Guido Guiking: For the second year we will be there with our own booth. LogiMAT is the largest logistics trade fair worldwide. All large and small suppliers are present there. We were visitors for many years and last year we were there with our own stand for the first time. That was such a success that we are participating again this year, even at a better location. I think we will be in Hall 3, a top location. 
Guido Guiking: Many of our partners are there too. We work with both end customers and suppliers. The moment they meet end customers there, they can talk to us directly about financing options. 

[25:47] Generating business on the show floor 
Roel van Gils: Are those conversations already emerging at the fair itself? 
Guido Guiking: Definitely. Last year a surprising number of parties came to us. Some were not yet clients, but wanted to know what the possibilities were. Some were already further along in the process and specifically wanted to know if we could help with the realization. 
Guido Guiking: We actually got business last year from customers who met us there. We didn't expect that. 

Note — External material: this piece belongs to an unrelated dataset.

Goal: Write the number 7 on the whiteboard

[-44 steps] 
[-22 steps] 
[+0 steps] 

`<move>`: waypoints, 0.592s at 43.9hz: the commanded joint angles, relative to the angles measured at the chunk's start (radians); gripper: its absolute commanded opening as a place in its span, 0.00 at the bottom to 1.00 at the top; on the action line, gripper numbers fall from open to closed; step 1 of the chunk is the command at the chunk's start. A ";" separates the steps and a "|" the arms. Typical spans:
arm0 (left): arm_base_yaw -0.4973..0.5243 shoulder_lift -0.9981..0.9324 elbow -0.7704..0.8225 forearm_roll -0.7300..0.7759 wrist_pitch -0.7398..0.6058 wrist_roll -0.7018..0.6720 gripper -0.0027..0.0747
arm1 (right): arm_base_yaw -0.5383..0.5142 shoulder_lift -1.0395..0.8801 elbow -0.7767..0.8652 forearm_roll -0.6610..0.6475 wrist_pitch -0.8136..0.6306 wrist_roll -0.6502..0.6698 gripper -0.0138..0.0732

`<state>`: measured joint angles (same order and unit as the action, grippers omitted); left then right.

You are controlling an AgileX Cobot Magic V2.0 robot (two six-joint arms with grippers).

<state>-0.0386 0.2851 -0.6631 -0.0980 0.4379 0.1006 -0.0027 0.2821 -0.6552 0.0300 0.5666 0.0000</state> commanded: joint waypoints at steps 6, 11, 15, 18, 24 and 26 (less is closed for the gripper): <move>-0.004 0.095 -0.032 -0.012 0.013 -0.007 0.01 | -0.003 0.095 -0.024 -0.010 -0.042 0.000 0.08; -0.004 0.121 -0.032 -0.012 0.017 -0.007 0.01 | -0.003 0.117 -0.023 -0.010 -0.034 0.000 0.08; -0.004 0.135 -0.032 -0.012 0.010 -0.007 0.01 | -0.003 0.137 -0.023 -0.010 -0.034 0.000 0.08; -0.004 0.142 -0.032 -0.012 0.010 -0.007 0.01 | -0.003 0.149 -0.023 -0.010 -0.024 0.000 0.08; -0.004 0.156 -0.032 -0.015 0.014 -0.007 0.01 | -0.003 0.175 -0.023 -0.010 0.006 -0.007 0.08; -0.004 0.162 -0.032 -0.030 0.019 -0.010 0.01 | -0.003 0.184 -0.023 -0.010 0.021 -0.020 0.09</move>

[26:29] Staffing and follow-up 
Roel van Gils: Do you have the staffing for that? 
Guido Guiking: Yes. There are always two or three people at the booth. In addition, our management maintains relationships with partners who are also there. If there are current leads, we can follow them up quickly. A lot of business happens on a trade show basis. 

[26:57] Expectations for the upcoming edition 
Roel van Gils: Do you expect much from it? 
Guido Guiking: It is the most important fair in Europe. Last year was successful. We see that the demand for financing and automation is growing. Economically it may not be going great in Europe, but that does not stop companies from investing. 
Guido Guiking: If they don't do it now, they are behind. Delivery times from suppliers have gone up to two or three years before. Companies have learned from that and are now investing when an opportunity arises. 

[27:40] Increasing degree of automation 
Guido Guiking: When we started five or six years ago, these were often pilot projects with a few robots and some software. Those were investments of several tons. Many of those pilots became successful and grew into fully automated warehouses. 
Guido Guiking: Still, not everything is automated yet. The level of automation is maybe around 60%, sometimes 80%. There is still a lot of room to automate further. New construction is also becoming more automated. 
Guido Guiking: Capital investments for new warehouses are getting higher. In the end, operational costs go down, because you need fewer staff, work more efficiently and make fewer mistakes. But the initial investment is higher. 

[28:50] Leasing in large-scale rollout 
Guido Guiking: For companies with not one, but, say, a hundred warehouses worldwide, those are huge capital-intensive investments. Then leasing is a strong solution. 

[29:04] Final question - main message 
Roel van Gils: If we could give one more thing to listeners? 
Guido Guiking: That they can always contact us to spar about possible solutions. It may also be that it is not an appropriate solution at the time, but then we can give direction for future investments. 

[29:35] Closing 
Roel van Gils: Thank you Guido for this conversation and have a good fellowship. 
Guido Guiking: You're welcome, Roel. Thank you. That's definitely going to be good.